Q. My 25 year-old-daughter had some suspicious bruises on the back of her arms recently. She says her boyfriend gets rough with her sometimes, but he doesn’t mean any harm. I think he is abusing her. What are the signs or domestic violence?
A. According to the website PsychCentral, there are several questions that one should ask to determine if a person is a victim of domestic violence. Share these with your daughter. If she answers “yes” to any of these questions, she is probably in an abusive relationship and should seek help.
1. Are you in a relationship in which you have been physically hurt or threatened by your partner?

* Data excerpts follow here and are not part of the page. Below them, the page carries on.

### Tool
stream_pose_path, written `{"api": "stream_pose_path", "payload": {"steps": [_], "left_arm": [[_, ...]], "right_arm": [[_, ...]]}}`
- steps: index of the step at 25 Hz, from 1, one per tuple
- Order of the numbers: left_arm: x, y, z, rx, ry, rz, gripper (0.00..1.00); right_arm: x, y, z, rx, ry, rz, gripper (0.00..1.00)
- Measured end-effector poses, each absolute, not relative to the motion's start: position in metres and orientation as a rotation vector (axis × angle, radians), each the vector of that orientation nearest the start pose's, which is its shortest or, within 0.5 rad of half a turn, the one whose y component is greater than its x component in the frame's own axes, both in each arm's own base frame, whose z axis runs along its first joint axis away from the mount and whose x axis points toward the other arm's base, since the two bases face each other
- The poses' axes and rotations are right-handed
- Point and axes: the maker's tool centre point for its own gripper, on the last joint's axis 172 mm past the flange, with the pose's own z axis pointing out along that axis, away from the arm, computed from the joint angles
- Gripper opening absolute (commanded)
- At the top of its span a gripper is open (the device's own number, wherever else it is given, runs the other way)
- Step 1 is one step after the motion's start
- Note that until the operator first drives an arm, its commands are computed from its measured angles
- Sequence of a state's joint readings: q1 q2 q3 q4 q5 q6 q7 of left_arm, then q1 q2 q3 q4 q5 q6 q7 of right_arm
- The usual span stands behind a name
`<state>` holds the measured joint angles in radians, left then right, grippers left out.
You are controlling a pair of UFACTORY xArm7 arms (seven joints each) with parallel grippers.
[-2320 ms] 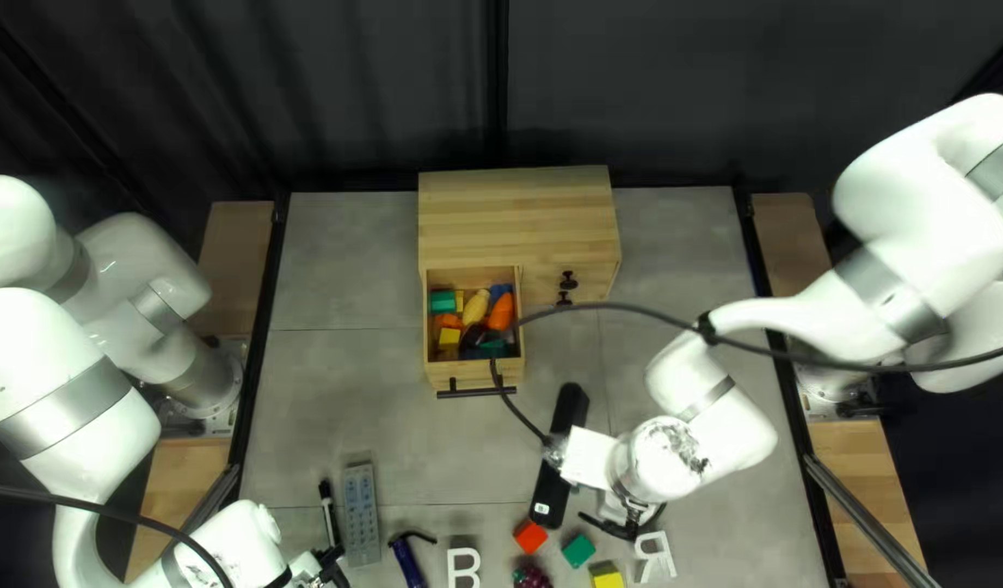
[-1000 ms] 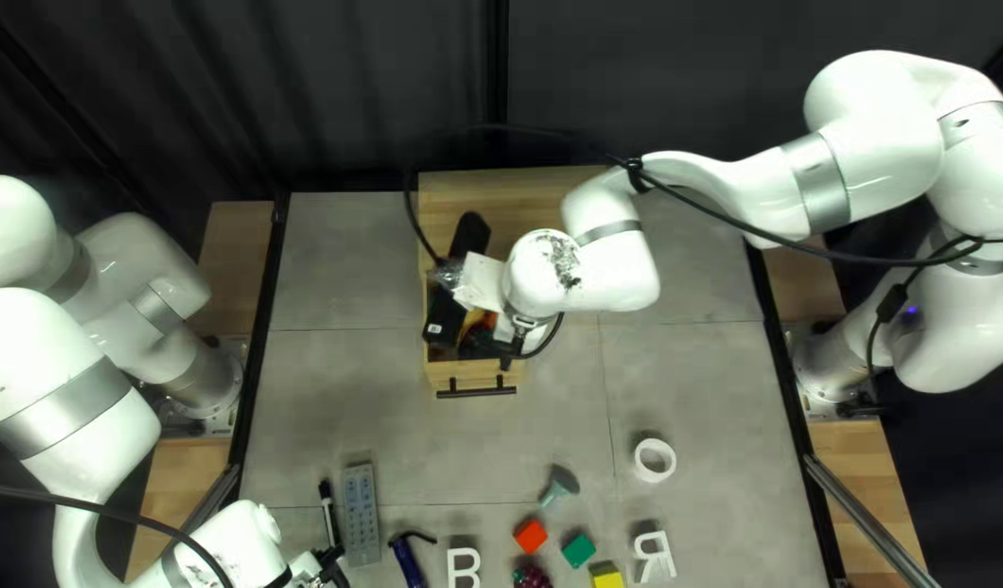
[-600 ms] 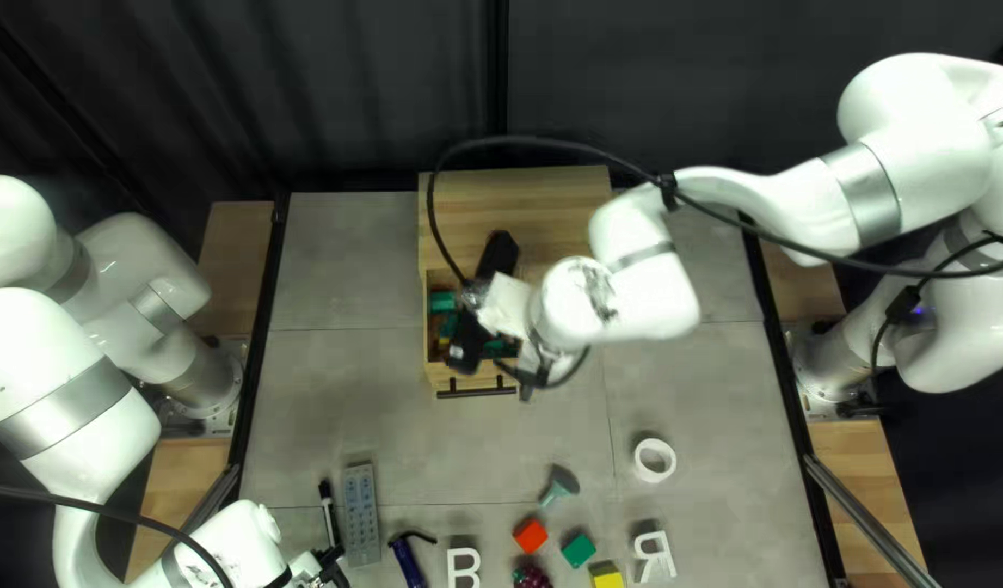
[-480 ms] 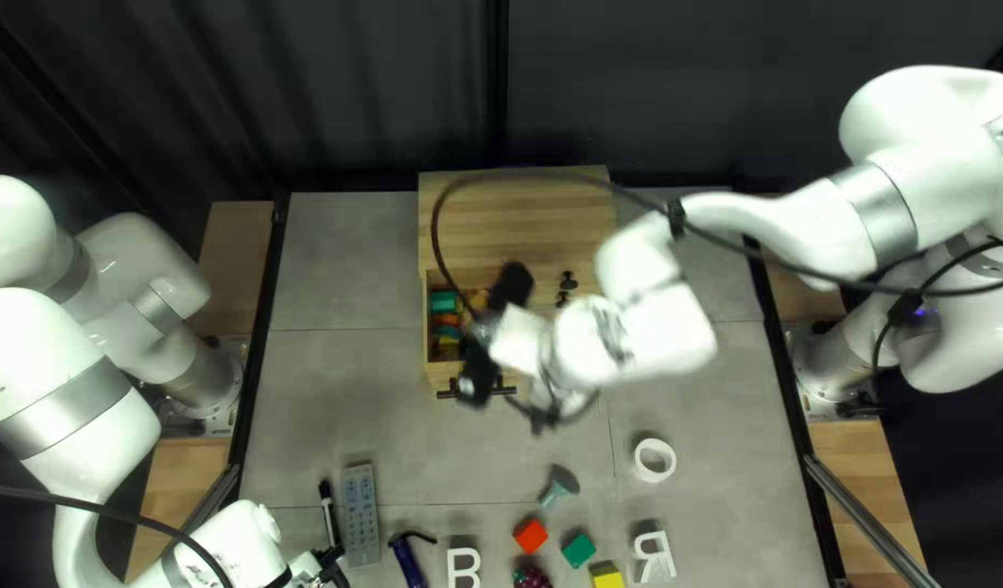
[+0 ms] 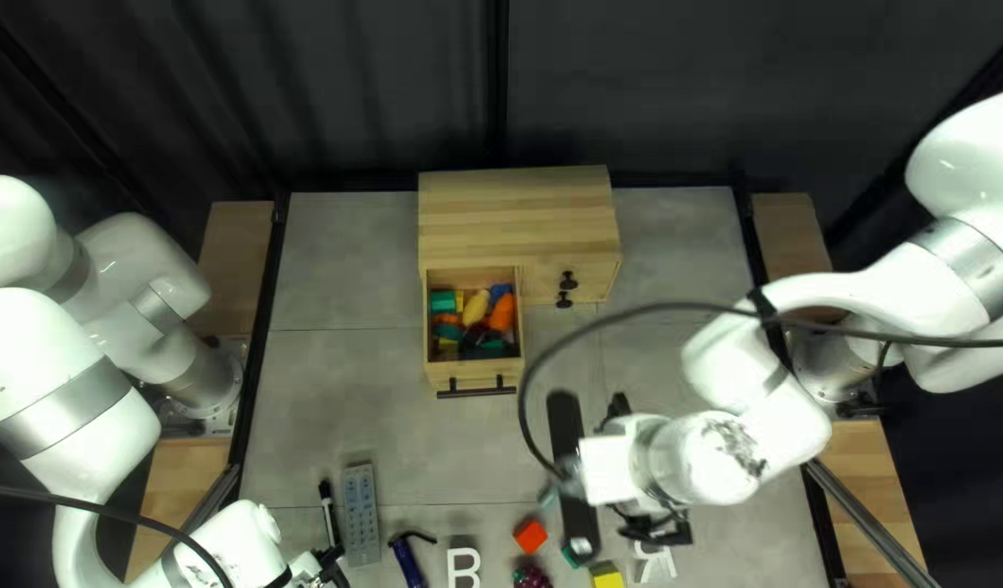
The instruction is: Open drawers and place objects into drawer and close
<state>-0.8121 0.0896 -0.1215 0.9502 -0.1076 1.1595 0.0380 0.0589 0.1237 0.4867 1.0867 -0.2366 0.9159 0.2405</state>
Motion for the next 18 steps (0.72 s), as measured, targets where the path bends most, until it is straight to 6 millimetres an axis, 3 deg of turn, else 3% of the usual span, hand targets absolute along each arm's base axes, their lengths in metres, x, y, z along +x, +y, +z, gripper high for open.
{"api": "stream_pose_path", "payload": {"steps": [8, 18], "left_arm": [[0.208, -0.323, 0.112, -2.752, 1.354, 0.484, 1.00], [0.208, -0.323, 0.112, -2.752, 1.354, 0.484, 1.00]], "right_arm": [[0.483, 0.281, 0.122, -2.921, -1.162, -0.159, 1.00], [0.507, 0.290, 0.087, -2.855, -1.275, -0.164, 1.00]]}}
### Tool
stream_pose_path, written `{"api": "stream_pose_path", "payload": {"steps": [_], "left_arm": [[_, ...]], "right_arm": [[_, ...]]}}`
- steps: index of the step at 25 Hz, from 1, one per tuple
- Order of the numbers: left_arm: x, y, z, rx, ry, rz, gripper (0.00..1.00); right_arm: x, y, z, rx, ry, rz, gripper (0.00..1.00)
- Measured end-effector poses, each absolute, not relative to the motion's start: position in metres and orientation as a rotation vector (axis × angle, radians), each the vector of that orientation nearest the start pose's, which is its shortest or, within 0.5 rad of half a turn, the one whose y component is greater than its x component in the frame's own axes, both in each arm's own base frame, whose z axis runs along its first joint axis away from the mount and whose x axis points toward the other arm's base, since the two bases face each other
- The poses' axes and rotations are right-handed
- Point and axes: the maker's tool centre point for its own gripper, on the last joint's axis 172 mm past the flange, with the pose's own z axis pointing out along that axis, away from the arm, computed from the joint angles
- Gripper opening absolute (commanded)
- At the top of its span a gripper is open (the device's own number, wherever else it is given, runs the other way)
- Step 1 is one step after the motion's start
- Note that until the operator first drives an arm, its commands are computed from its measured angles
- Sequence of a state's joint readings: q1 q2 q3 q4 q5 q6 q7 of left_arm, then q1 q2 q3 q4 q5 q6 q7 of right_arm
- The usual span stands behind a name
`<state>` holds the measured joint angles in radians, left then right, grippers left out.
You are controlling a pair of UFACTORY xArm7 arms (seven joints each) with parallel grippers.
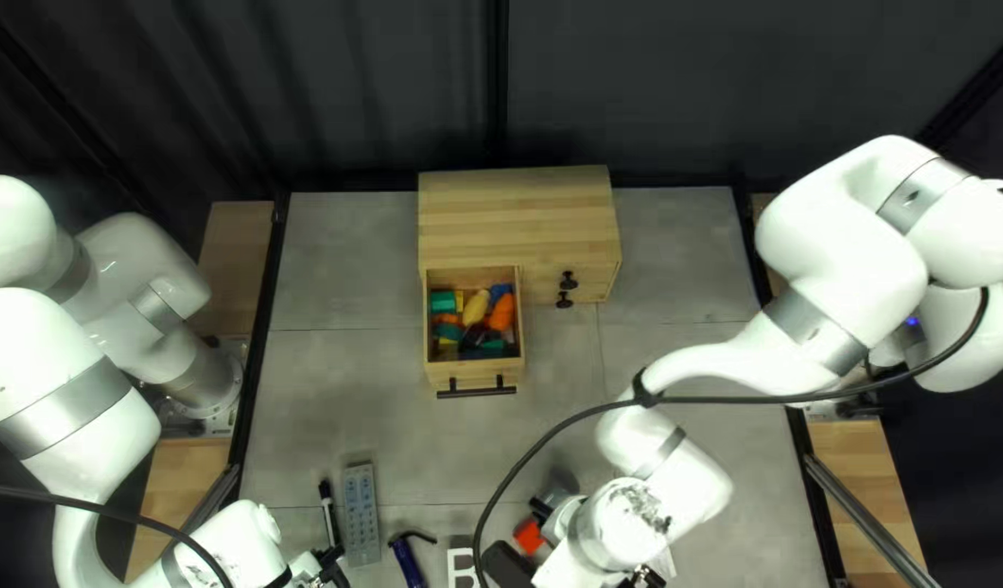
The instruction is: Open drawers and place objects into drawer and close
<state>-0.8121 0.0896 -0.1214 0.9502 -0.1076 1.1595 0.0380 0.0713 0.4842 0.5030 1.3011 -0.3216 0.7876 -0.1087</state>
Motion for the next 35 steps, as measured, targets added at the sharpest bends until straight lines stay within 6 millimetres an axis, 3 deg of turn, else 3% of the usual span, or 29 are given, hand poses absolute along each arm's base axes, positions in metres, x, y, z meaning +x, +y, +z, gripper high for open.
{"api": "stream_pose_path", "payload": {"steps": [11, 23, 35], "left_arm": [[0.208, -0.323, 0.112, -2.752, 1.354, 0.484, 1.00], [0.208, -0.323, 0.112, -2.752, 1.354, 0.484, 1.00], [0.208, -0.323, 0.112, -2.752, 1.354, 0.484, 1.00]], "right_arm": [[0.530, 0.279, 0.072, -2.937, -1.158, -0.103, 1.00], [0.532, 0.277, 0.049, -2.986, -1.055, -0.039, 1.00], [0.535, 0.275, 0.044, -2.986, -1.049, -0.048, 1.00]]}}
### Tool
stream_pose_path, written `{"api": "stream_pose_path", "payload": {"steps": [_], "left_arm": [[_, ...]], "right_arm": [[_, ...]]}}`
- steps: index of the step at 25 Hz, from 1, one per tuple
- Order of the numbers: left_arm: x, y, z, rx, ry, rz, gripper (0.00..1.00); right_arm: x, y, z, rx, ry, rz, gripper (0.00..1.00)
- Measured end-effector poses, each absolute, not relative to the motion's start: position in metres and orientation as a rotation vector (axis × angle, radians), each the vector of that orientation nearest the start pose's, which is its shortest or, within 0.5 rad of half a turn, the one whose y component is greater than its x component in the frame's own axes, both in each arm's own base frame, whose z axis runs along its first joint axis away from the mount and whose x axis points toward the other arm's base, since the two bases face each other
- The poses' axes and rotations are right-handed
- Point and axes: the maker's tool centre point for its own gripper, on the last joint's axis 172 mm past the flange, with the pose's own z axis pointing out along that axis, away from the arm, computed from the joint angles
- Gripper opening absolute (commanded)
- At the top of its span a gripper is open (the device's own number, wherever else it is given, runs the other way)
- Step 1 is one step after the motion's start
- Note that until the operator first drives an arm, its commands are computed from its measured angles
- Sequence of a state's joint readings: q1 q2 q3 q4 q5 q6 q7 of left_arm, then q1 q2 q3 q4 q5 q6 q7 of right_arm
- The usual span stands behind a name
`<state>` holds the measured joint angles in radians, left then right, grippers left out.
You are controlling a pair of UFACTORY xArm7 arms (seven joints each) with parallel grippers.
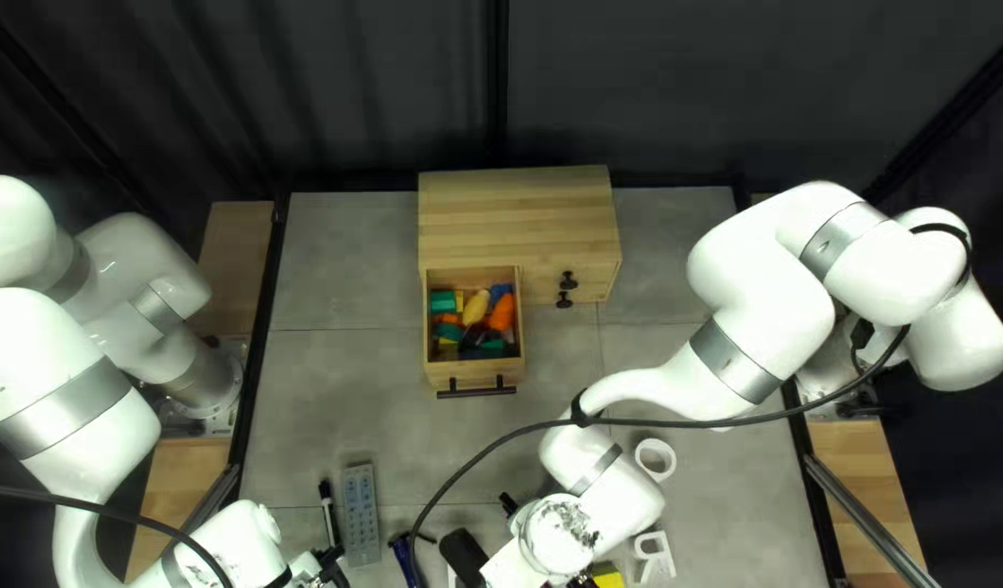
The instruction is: Open drawers and place objects into drawer and close
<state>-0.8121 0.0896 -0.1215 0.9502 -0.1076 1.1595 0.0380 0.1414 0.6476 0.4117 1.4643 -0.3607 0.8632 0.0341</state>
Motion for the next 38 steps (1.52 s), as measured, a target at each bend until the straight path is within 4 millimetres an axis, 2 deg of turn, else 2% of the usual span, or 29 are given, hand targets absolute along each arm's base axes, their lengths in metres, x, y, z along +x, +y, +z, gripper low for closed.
{"api": "stream_pose_path", "payload": {"steps": [20, 22, 23, 25, 26, 27, 28, 29, 30, 32, 38], "left_arm": [[0.208, -0.323, 0.112, -2.752, 1.354, 0.484, 1.00], [0.208, -0.323, 0.112, -2.752, 1.354, 0.484, 1.00], [0.208, -0.323, 0.112, -2.752, 1.354, 0.484, 1.00], [0.208, -0.323, 0.112, -2.752, 1.354, 0.484, 1.00], [0.208, -0.323, 0.112, -2.752, 1.354, 0.484, 1.00], [0.208, -0.323, 0.112, -2.752, 1.354, 0.484, 1.00], [0.208, -0.323, 0.112, -2.752, 1.354, 0.484, 1.00], [0.208, -0.323, 0.112, -2.752, 1.354, 0.484, 1.00], [0.208, -0.323, 0.112, -2.752, 1.354, 0.484, 1.00], [0.208, -0.323, 0.112, -2.752, 1.354, 0.484, 1.00], [0.208, -0.323, 0.112, -2.752, 1.354, 0.484, 1.00]], "right_arm": [[0.540, 0.271, 0.031, -2.981, -1.047, -0.047, 1.00], [0.540, 0.271, 0.030, -2.983, -1.043, -0.048, 0.98], [0.540, 0.271, 0.030, -2.983, -1.041, -0.048, 0.91], [0.541, 0.271, 0.029, -2.984, -1.040, -0.050, 0.84], [0.541, 0.271, 0.029, -2.985, -1.039, -0.051, 0.75], [0.541, 0.271, 0.029, -2.986, -1.039, -0.052, 0.56], [0.541, 0.271, 0.029, -2.986, -1.039, -0.053, 0.56], [0.541, 0.271, 0.029, -2.987, -1.039, -0.053, 0.31], [0.541, 0.271, 0.028, -2.988, -1.040, -0.054, 0.17], [0.541, 0.271, 0.028, -2.989, -1.041, -0.054, 0.14], [0.540, 0.269, 0.028, -2.997, -1.041, -0.062, 0.13]]}}
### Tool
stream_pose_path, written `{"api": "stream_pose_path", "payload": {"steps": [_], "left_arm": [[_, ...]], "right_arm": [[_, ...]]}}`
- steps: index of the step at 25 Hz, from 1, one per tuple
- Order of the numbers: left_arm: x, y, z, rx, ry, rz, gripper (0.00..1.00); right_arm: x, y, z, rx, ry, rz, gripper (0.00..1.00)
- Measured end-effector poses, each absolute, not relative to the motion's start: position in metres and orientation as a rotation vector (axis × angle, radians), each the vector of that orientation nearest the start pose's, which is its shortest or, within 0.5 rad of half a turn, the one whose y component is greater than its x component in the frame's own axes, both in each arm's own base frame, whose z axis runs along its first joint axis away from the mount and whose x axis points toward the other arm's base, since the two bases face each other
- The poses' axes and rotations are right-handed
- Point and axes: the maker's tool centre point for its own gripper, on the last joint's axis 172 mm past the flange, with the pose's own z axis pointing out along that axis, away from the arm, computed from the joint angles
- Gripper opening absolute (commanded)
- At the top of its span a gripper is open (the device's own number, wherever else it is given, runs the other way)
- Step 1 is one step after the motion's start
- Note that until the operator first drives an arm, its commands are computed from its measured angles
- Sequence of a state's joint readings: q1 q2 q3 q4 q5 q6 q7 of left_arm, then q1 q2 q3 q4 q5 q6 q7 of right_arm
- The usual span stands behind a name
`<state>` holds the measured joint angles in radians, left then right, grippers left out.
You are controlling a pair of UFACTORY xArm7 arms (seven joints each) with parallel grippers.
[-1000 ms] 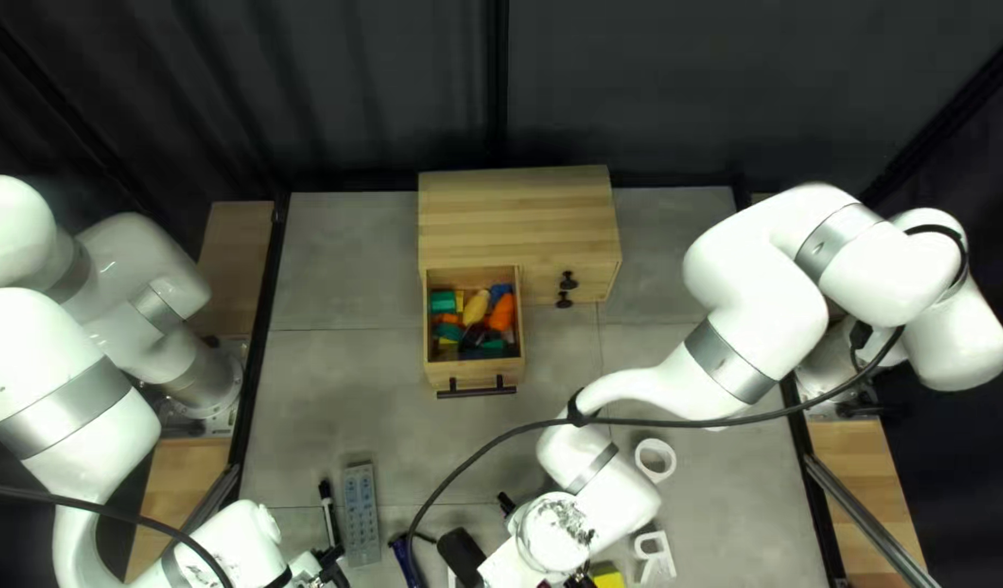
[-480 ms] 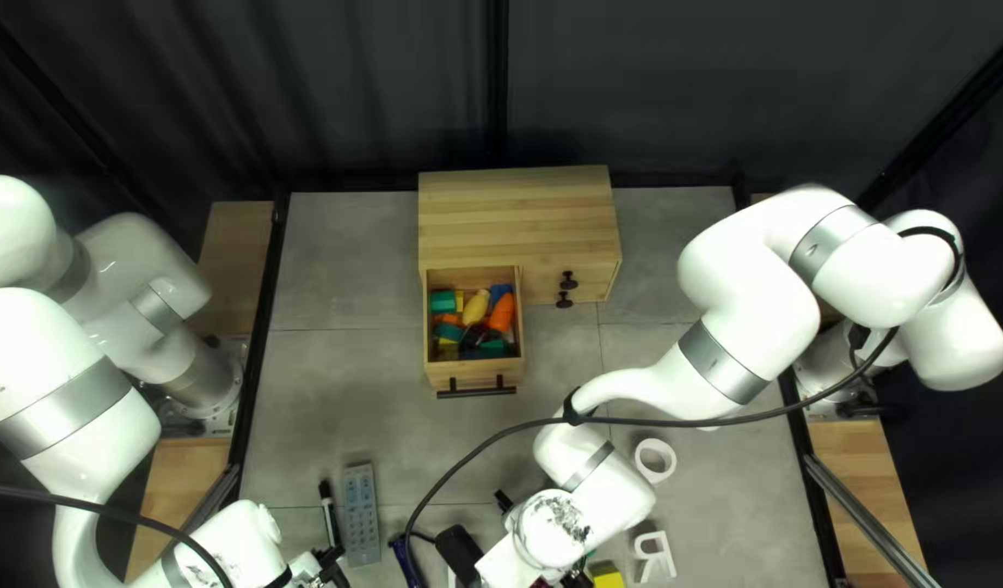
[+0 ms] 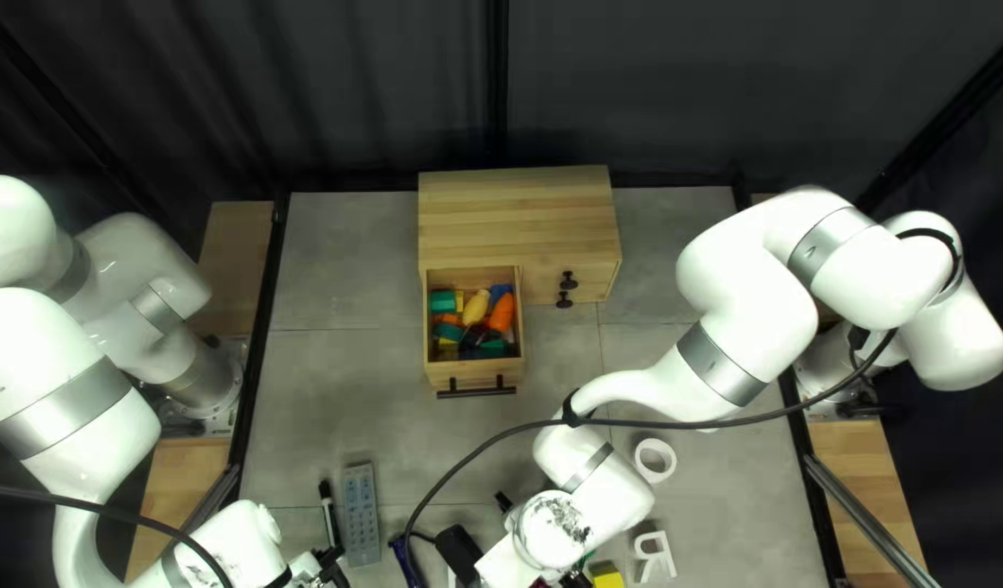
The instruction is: Open drawers and place objects into drawer and close
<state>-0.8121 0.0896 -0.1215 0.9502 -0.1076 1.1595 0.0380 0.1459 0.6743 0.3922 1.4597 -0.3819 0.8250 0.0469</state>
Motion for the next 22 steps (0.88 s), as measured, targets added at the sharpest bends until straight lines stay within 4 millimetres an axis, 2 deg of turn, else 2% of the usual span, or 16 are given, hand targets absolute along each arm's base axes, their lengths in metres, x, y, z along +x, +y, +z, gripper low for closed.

2. Has your partner ever hurt your pets, destroyed your clothing or damaged something that was special to you?
3. If you have children, has your partner ever threatened them?
4. Has your partner ever forced you to have sex or perform sexual acts in a way that makes you uncomfortable?
5. Are you ever fearful of your partner?
6. Has your partner ever prevented you from leaving home, seeing friends, working or continuing your education?
7. Has your partner ever hit you or used a weapon against you?
8. Does your partner criticize you or call you names?
Speak to your daughter about your concerns, listen and offer to help her. Do not judge or blame her, give unsolicited advice or make unconditional demands. Help her to find a counselor or a group where she can express her feelings and get the courage to leave her abuser if necessary. There are numerous websites and groups for abused women. She can find the help and support she needs.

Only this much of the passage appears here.